TASK INSTRUCTIONS ▸
Among these entries, count the lines containing the word "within" and answer with only the number.
━━━ RECORDS SUPPLIED ━━━
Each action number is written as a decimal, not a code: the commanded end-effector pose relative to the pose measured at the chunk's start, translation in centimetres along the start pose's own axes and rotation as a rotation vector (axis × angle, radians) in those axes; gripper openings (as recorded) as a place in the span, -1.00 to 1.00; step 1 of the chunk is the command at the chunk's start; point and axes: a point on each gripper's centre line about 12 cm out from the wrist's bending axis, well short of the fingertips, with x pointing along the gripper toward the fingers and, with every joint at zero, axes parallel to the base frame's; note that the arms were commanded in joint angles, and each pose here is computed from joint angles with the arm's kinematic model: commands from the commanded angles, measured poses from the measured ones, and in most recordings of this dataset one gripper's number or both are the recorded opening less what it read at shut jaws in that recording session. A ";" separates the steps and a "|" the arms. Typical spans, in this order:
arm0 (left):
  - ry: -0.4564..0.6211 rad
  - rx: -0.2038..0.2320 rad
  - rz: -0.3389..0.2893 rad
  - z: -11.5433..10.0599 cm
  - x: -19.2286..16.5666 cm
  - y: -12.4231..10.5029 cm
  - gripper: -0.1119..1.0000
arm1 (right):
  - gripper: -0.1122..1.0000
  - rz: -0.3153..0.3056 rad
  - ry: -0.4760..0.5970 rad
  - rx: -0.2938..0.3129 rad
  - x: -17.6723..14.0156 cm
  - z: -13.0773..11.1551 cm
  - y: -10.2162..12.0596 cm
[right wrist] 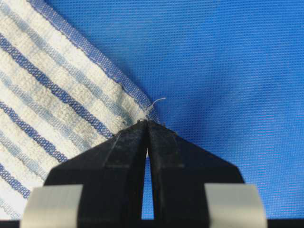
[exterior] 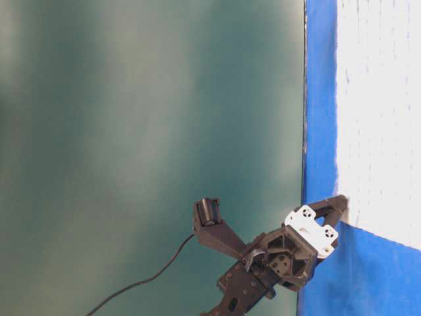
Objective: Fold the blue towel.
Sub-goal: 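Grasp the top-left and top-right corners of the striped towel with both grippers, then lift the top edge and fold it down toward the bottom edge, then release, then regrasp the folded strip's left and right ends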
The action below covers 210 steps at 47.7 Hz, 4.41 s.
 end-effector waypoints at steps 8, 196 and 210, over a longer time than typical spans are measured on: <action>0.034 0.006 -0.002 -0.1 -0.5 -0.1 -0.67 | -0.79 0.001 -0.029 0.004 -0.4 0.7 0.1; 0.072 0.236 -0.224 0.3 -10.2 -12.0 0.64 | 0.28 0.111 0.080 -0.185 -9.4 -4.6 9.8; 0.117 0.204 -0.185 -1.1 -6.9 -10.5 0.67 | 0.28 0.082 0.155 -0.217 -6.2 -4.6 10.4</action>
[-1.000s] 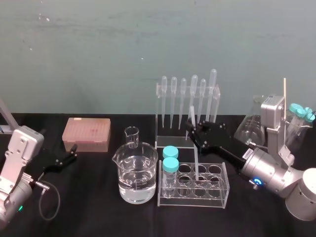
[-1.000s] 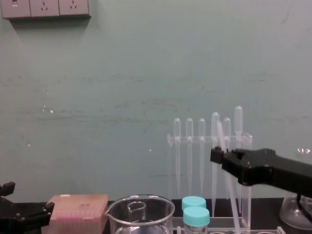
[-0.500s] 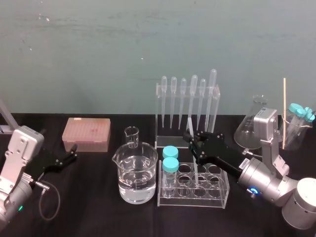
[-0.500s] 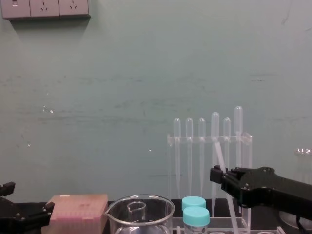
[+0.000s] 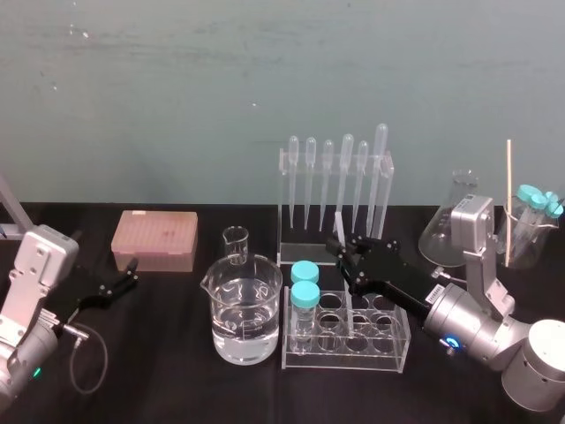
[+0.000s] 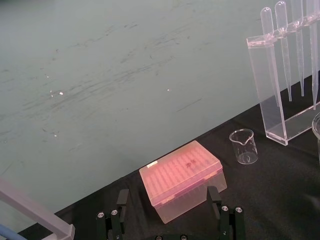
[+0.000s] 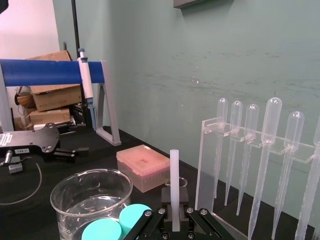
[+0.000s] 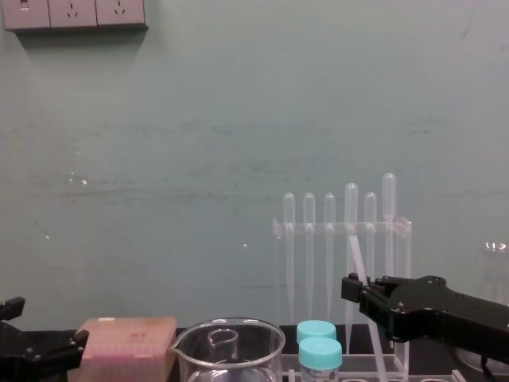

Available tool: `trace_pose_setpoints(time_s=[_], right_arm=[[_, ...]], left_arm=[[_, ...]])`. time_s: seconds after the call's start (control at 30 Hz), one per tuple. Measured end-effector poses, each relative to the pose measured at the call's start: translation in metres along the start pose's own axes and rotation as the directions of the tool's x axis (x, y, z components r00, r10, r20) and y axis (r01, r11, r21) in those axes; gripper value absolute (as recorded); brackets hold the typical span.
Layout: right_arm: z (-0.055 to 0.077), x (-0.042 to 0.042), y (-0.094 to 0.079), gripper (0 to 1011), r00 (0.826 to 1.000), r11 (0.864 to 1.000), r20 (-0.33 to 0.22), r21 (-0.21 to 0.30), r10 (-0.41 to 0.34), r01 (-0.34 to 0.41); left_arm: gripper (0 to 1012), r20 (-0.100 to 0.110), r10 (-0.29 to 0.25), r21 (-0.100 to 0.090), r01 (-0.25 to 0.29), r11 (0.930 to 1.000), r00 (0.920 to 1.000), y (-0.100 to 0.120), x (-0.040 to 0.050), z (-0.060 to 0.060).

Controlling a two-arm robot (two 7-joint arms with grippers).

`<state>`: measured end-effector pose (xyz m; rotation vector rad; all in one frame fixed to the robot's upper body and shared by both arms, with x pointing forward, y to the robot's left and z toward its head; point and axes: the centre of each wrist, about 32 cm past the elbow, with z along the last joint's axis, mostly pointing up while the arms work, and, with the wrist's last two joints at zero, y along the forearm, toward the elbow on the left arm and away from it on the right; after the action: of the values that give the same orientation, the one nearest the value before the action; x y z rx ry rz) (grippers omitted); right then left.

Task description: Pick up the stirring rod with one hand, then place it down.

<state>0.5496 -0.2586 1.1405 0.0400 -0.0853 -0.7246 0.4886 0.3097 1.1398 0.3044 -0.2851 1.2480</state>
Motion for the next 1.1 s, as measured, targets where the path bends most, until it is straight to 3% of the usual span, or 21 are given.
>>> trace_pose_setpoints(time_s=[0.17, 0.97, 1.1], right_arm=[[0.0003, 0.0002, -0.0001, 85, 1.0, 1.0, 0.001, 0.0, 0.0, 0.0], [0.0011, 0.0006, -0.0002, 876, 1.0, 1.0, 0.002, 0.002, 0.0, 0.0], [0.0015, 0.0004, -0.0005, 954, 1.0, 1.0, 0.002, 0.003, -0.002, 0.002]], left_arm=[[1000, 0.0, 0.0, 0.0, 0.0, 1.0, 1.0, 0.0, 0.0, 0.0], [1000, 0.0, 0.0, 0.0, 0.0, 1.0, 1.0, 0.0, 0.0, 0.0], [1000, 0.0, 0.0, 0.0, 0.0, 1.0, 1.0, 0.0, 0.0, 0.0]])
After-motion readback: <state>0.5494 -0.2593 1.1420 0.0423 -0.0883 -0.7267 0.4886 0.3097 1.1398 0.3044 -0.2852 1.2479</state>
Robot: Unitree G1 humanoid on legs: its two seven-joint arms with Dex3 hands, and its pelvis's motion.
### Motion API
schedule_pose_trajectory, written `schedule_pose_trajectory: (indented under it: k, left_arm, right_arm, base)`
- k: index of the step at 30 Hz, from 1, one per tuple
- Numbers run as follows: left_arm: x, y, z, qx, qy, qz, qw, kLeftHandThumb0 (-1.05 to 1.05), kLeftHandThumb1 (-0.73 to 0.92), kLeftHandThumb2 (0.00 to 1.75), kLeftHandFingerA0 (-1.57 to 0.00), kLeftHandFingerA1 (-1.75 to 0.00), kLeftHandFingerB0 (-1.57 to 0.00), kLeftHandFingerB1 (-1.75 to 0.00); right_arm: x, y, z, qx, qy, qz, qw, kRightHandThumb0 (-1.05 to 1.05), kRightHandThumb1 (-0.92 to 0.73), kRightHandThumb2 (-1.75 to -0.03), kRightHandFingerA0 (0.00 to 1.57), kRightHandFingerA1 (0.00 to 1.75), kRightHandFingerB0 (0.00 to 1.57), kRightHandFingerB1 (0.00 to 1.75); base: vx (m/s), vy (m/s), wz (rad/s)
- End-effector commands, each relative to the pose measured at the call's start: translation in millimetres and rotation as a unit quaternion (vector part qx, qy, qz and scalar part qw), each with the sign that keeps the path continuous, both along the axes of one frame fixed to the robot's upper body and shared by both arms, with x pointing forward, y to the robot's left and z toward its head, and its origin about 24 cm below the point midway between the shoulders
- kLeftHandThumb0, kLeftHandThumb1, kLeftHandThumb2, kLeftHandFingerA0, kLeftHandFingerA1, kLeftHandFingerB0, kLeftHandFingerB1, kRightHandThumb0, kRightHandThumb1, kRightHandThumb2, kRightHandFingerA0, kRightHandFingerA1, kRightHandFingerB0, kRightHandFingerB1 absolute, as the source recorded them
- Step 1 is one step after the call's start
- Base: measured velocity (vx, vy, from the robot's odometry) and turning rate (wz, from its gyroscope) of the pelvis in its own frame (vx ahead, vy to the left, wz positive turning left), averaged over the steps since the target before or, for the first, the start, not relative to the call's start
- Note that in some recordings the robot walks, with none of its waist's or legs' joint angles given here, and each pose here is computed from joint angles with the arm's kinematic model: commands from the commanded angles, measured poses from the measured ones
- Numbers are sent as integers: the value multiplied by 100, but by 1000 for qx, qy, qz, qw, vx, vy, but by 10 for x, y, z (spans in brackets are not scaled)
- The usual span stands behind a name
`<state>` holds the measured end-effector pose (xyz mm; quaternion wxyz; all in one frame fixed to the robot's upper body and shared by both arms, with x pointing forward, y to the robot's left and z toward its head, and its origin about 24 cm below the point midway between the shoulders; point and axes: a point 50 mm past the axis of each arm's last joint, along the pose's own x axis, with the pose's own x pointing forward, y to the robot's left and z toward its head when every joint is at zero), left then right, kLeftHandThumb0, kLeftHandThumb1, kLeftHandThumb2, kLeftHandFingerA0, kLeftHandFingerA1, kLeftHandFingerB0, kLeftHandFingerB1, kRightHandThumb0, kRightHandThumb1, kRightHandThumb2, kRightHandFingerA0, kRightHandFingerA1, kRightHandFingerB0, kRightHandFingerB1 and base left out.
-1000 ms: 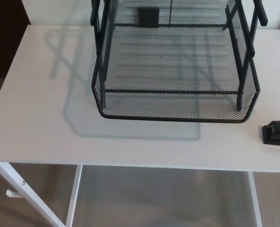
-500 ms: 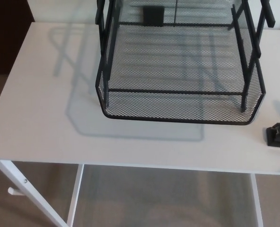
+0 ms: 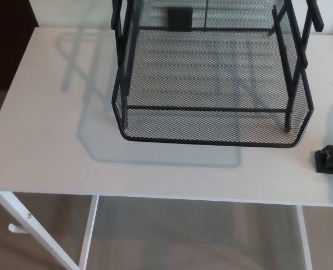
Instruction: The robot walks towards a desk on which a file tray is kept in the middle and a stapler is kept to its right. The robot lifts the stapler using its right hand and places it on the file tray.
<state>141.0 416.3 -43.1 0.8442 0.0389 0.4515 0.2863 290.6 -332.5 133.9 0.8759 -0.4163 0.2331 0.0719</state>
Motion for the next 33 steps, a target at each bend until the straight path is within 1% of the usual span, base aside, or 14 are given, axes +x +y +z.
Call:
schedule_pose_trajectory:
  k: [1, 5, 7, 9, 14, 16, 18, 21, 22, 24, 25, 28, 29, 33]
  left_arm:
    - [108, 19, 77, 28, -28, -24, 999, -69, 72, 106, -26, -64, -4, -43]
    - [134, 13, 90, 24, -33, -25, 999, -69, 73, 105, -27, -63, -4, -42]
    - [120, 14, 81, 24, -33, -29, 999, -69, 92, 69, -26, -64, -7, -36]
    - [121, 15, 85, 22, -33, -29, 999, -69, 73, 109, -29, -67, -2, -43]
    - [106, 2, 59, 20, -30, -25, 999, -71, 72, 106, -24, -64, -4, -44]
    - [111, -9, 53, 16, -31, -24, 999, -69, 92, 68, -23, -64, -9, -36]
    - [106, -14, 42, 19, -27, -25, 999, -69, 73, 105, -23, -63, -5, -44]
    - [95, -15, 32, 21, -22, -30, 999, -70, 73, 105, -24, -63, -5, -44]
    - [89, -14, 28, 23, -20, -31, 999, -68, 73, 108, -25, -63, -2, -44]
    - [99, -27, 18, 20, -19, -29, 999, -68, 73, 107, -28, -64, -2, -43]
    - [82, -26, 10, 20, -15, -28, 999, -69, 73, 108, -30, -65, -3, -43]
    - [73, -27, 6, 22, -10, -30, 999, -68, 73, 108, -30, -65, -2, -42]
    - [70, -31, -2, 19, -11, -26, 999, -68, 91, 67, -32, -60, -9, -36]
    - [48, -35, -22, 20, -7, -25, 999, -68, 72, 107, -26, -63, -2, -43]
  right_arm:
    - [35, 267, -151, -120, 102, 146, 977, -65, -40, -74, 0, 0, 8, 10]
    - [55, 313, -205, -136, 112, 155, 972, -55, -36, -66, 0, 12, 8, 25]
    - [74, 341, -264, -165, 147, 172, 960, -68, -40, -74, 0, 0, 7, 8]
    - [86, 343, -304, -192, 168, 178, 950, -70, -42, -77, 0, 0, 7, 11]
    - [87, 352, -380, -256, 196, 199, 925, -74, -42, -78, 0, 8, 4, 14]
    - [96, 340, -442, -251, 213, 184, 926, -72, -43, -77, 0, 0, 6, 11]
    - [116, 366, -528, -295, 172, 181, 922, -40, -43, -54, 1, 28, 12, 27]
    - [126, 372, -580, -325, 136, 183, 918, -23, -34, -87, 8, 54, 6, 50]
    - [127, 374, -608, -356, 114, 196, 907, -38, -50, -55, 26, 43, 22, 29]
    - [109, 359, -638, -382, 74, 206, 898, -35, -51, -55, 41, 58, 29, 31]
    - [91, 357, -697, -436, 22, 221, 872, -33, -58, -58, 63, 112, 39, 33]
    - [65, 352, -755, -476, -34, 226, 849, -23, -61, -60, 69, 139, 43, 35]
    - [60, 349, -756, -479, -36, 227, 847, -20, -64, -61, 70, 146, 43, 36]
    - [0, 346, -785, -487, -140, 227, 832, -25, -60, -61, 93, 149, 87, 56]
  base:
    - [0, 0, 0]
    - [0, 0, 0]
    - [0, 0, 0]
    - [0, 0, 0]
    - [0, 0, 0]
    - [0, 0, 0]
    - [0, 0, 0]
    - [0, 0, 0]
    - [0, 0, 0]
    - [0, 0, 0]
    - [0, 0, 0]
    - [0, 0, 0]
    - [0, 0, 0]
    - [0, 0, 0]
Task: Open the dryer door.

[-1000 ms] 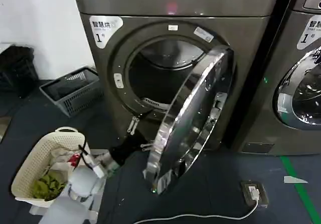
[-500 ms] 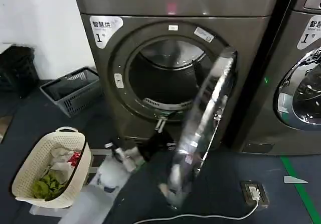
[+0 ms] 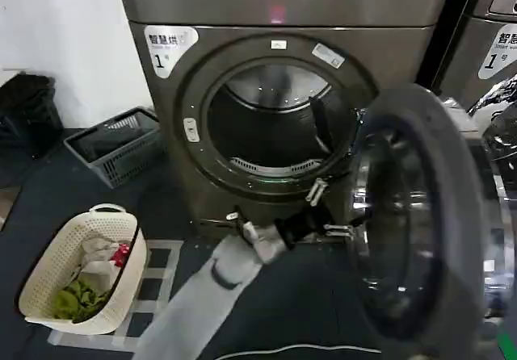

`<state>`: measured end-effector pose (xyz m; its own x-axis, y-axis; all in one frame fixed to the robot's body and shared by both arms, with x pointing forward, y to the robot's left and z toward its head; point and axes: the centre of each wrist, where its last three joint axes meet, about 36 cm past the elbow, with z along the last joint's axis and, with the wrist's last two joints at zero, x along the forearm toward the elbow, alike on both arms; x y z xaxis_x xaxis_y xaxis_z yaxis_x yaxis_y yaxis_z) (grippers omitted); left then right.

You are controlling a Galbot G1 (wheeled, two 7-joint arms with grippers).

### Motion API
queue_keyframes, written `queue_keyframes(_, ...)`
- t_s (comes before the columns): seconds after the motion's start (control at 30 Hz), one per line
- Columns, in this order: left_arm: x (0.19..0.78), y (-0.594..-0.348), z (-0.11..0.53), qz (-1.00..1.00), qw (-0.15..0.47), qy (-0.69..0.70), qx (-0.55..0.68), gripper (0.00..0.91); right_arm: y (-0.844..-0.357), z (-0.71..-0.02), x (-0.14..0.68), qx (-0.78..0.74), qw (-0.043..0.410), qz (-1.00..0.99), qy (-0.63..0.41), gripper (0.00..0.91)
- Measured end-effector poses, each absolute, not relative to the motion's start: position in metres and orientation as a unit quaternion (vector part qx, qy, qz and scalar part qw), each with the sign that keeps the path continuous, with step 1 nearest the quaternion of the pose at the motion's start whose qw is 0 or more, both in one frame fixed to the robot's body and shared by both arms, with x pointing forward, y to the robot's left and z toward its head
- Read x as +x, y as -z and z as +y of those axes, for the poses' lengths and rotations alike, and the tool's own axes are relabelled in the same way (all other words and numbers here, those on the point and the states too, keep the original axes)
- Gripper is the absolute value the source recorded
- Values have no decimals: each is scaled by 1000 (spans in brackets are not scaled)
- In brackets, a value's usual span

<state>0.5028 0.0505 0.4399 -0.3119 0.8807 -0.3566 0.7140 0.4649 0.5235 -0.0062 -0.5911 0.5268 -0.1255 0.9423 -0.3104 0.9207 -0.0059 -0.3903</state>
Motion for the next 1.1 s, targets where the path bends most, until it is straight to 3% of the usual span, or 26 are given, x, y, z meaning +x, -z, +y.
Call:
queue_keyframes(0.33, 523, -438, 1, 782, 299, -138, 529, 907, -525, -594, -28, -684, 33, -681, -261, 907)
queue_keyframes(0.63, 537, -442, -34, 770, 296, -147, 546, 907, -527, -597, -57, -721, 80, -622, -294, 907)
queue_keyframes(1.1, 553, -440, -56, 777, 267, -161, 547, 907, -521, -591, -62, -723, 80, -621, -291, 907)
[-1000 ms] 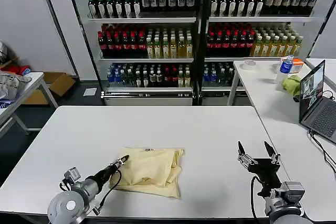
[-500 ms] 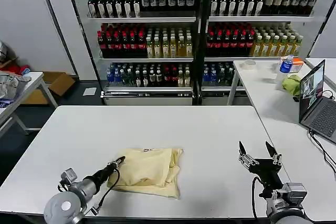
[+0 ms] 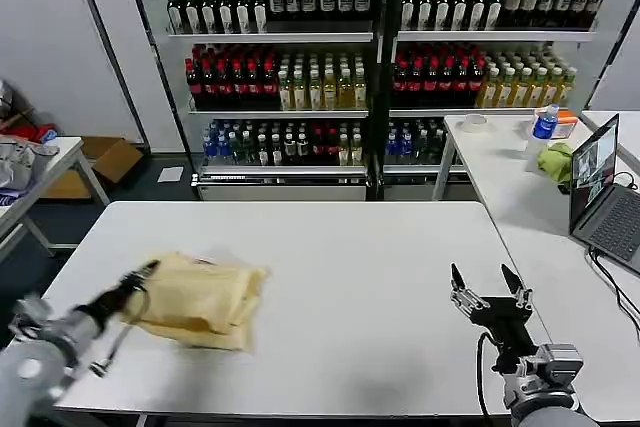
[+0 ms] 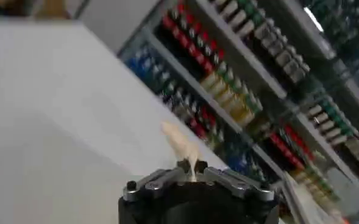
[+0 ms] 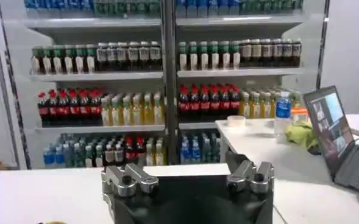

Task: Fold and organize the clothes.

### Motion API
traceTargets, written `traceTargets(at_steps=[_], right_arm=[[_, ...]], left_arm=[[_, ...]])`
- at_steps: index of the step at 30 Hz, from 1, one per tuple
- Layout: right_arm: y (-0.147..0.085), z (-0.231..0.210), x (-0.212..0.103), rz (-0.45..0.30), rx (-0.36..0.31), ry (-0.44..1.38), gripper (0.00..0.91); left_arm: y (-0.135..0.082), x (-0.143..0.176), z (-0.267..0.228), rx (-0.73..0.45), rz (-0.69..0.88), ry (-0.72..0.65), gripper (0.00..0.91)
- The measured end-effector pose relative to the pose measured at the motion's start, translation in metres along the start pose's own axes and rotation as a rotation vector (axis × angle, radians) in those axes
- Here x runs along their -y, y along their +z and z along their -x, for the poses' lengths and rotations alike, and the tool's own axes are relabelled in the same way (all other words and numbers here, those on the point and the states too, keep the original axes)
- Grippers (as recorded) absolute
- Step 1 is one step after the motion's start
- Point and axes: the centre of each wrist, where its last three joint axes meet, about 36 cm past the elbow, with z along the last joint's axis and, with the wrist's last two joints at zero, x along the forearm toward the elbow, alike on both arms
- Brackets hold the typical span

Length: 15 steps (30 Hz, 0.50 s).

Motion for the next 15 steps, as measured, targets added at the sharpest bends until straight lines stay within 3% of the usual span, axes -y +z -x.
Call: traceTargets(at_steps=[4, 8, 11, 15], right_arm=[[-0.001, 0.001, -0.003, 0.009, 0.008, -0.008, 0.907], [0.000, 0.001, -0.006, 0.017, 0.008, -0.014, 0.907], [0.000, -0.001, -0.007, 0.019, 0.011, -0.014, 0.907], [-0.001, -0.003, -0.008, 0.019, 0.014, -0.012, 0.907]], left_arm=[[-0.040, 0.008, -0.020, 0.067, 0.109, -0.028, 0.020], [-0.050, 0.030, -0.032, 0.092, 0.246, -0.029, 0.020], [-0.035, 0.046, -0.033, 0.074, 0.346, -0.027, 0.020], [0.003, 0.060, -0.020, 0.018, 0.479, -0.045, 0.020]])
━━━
RESPONSE TO THIS EXERCISE ▸
2